■ TASK TO COMPLETE
Among the lines below, which ones contain the word "roll"? Copy every such line.

GIVEN DATA Start Marker

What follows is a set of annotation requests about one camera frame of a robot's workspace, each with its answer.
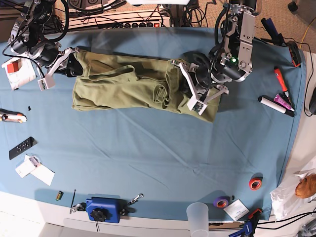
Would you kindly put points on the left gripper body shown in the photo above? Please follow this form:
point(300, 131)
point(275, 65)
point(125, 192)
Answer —
point(202, 92)

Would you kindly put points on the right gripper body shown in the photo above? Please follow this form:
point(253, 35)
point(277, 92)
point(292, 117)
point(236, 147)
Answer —
point(47, 81)

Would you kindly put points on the olive green t-shirt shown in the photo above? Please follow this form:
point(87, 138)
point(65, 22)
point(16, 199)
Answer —
point(120, 81)

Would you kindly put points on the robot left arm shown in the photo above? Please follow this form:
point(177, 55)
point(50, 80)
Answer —
point(230, 58)

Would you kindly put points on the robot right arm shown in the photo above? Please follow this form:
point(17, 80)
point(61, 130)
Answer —
point(32, 55)

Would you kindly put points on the orange white utility knife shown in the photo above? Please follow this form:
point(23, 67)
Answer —
point(11, 116)

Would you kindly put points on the black remote control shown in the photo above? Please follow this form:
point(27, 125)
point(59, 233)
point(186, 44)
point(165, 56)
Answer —
point(22, 147)

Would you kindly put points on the white black marker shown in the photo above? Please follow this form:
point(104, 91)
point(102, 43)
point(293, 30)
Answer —
point(272, 104)

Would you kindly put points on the pink tube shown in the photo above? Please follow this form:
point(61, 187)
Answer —
point(280, 100)

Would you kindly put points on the clear plastic packaged item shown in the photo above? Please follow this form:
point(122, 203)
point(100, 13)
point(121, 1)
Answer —
point(29, 164)

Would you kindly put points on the white power strip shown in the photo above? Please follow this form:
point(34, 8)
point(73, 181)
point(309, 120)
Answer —
point(131, 18)

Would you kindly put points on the white paper sheet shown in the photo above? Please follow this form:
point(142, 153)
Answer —
point(41, 172)

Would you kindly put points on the blue black clamp top right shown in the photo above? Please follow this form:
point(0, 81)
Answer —
point(276, 38)

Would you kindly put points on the orange black clamp right edge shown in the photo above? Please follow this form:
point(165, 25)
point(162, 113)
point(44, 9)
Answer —
point(295, 53)

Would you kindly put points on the blue table cloth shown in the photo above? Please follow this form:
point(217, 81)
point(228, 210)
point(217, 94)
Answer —
point(173, 160)

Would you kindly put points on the red tape roll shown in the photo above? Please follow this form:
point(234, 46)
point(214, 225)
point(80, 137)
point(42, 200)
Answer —
point(255, 183)

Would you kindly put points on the thin black rod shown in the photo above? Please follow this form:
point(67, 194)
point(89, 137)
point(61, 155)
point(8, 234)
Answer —
point(72, 202)

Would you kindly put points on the purple tape roll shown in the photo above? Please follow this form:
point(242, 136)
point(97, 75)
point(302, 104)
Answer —
point(221, 202)

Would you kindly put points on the small green yellow battery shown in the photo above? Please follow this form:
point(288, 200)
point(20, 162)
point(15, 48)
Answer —
point(59, 196)

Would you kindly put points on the silver carabiner clip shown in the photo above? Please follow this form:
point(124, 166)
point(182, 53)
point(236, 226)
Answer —
point(135, 199)

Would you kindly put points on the translucent plastic cup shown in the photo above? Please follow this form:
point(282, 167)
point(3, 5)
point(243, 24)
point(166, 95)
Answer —
point(197, 214)

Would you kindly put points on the white card booklet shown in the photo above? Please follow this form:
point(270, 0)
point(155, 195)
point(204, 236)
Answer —
point(236, 210)

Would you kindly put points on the blue clamp block black knob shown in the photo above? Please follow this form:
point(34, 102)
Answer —
point(104, 209)

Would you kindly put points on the white plastic bag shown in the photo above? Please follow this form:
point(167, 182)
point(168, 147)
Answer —
point(284, 200)

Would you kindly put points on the brown furry object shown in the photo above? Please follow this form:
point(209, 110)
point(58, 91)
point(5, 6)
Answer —
point(306, 187)

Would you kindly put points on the blue orange clamp bottom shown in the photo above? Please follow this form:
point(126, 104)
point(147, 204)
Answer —
point(248, 228)

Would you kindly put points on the red handled screwdriver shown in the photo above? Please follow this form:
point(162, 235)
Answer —
point(280, 78)

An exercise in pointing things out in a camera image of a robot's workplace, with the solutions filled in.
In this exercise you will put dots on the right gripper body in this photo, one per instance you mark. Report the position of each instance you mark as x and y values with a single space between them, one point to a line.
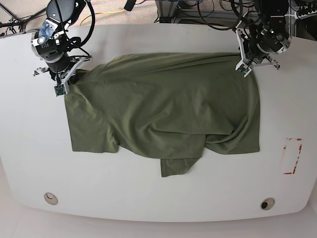
62 55

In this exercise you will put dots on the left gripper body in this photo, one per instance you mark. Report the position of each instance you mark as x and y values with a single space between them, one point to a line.
258 42

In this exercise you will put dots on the olive green T-shirt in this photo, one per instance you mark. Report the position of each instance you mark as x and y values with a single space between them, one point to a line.
167 106

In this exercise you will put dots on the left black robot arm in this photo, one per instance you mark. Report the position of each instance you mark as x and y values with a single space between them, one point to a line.
265 9

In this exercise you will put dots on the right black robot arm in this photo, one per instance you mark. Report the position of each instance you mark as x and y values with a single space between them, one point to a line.
70 10

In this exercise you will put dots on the white power strip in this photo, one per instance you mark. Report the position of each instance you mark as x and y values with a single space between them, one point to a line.
306 9

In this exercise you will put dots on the red tape rectangle marking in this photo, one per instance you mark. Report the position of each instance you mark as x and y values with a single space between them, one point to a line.
290 155

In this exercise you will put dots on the left table grommet hole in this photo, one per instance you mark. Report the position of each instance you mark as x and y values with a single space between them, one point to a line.
50 198

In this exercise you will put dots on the table grommet hole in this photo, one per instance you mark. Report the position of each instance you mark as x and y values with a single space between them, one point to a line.
50 198
267 204

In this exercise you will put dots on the right table grommet hole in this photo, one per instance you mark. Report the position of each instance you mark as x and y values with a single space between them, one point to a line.
267 204

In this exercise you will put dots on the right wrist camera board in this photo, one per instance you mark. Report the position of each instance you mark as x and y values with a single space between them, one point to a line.
59 90

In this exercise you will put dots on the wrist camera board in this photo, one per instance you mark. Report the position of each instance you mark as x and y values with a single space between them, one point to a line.
245 70
59 90

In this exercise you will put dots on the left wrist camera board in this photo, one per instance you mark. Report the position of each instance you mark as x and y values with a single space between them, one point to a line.
245 70

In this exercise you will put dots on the aluminium frame base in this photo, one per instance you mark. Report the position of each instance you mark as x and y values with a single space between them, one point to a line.
166 10

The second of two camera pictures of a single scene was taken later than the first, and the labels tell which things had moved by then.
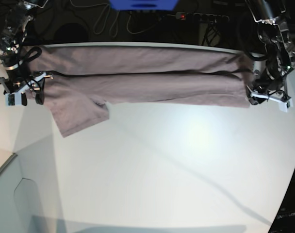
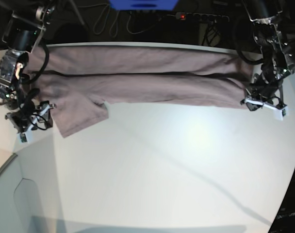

GIVEN DATA End Marker

■ TASK RESULT
Would you kindly put points on the red tape roll shown in the photo above? Please follow this form:
Would you kindly put points on the purple tape roll shown in the photo above? Please follow this form:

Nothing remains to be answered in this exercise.